Oggi su La Stampa Maurizio Molinari racconta gli “Zero Tv People”, ovvero la generazione che ha abbandonato la tv o che non l’ha mai accesa. Perché il “palinsesto” se lo crea su misura e perché usa i nuovi device (tablet e smartphone innanzitutto).
Quando parliamo di innovare, cambiare, vuol dire anche guardare a questa nuova realtà. Se ne potrebbe discutere a lungo. Io mi soffermo per ora su un solo elemento, che riprende la proposta lanciata da Nicola D’Angelo dal sito Usigrai: il nuovo Servizio pubblico può e deve avere un ruolo e una missione centrali in questo contesto, ovvero garantire l’accesso al web a tutti.
La Rai ha già una fitta rete di torri (RaiWay, per intenderci) che potrebbe essere usata per abbattere il digital divide. In perfetta linea con l’idea di Stefano Rodotà di un articolo 21 bis della Costituzione, che afferma che l’accesso alla rete rientra tra i diritti fondamentali della persona.
Tutto questo apre una riflessione sul concetto di canone come tassa di possesso della tv, in favore invece di una tassa di scopo (progressiva sul reddito e con esenzione per i meno abbienti) per sostenere il Servizio pubblico crossmediale.
E allora quando ci si domanda: ma ha ancora senso oggi un Servizio pubblico?
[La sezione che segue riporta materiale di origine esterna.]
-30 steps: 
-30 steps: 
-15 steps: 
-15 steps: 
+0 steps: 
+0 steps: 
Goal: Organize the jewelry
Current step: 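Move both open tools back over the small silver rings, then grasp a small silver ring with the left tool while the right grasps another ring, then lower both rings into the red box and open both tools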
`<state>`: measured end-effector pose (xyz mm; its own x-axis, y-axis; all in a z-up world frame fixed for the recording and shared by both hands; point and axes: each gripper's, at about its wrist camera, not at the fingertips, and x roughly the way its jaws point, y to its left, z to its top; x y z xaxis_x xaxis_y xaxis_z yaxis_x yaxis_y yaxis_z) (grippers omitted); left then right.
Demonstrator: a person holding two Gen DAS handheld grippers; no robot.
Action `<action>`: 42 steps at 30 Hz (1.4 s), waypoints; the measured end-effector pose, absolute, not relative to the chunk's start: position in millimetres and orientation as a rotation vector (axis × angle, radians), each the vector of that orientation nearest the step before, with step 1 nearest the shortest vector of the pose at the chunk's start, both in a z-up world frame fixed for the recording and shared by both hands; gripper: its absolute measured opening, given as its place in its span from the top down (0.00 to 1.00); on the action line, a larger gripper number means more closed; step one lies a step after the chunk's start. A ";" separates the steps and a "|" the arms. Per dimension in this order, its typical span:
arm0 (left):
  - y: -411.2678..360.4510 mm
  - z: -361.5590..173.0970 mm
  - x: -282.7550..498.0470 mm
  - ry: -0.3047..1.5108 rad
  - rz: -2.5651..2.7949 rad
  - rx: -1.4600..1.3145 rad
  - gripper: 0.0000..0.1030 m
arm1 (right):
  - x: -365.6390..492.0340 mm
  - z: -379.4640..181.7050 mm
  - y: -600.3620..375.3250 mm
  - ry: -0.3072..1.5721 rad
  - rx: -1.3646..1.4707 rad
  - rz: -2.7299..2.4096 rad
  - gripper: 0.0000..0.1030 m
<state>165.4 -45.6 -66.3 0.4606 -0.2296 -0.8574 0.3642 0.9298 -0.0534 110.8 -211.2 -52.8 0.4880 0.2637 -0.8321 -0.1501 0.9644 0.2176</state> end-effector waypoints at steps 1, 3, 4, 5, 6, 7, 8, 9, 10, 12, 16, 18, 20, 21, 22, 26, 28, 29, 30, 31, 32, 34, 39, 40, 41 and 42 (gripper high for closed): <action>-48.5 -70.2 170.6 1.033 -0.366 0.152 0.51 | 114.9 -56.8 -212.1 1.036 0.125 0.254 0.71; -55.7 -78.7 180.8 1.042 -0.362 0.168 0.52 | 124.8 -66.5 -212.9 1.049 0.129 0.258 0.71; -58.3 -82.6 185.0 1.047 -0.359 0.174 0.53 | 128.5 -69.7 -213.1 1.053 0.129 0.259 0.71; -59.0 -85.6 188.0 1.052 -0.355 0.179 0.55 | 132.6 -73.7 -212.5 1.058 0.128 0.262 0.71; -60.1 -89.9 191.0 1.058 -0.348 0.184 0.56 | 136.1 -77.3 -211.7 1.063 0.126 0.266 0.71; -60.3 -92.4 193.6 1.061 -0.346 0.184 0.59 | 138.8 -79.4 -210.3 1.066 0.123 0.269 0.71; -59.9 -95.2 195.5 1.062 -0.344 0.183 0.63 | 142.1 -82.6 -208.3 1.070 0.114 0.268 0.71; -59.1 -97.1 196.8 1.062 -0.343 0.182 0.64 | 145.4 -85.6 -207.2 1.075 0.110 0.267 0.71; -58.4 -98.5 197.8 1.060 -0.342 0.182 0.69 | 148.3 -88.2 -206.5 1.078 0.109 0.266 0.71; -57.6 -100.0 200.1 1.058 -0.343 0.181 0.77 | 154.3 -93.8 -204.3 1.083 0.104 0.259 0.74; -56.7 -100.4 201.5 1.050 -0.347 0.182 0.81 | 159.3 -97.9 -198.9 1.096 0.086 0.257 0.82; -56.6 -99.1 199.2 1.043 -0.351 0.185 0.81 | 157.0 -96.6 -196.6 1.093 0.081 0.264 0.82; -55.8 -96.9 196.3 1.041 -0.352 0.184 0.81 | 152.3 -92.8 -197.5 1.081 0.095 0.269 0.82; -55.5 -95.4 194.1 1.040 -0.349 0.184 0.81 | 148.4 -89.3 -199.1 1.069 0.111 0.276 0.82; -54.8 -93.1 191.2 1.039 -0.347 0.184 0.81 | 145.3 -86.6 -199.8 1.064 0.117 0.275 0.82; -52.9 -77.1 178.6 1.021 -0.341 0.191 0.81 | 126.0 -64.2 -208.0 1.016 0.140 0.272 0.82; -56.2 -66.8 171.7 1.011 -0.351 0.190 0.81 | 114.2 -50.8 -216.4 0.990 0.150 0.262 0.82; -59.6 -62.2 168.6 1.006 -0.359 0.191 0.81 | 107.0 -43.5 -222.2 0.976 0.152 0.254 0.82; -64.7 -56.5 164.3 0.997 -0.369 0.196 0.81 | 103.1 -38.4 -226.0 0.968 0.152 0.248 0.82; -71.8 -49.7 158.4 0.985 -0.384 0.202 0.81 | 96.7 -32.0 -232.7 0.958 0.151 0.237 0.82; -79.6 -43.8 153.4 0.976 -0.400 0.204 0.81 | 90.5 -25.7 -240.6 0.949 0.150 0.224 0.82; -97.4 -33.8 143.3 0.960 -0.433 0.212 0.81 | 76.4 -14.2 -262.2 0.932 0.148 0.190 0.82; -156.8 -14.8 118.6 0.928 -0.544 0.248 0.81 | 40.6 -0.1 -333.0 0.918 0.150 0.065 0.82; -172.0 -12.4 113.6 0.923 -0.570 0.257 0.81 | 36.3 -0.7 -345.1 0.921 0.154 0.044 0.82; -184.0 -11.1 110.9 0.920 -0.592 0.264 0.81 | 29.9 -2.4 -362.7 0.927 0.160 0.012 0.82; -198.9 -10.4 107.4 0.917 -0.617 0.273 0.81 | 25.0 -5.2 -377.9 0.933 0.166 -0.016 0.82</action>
Ecco uno dei motivi per rispondere senza dubbio sì.
Del resto – come ha evidenziato Roberto Mastroianni – anche in Gran Bretagna sta prendendo corpo per la Bbc il passaggio dello slogan “informare, educare, intrattenere” a “informare, educare, connettere”.
Cambiare è urgente. In maniera radicale. Per questo è indispensabile aprire subito un grande dibattito nazionale in vista del rinnovo della Concessione di Servizio pubblico: il 2016 è domani.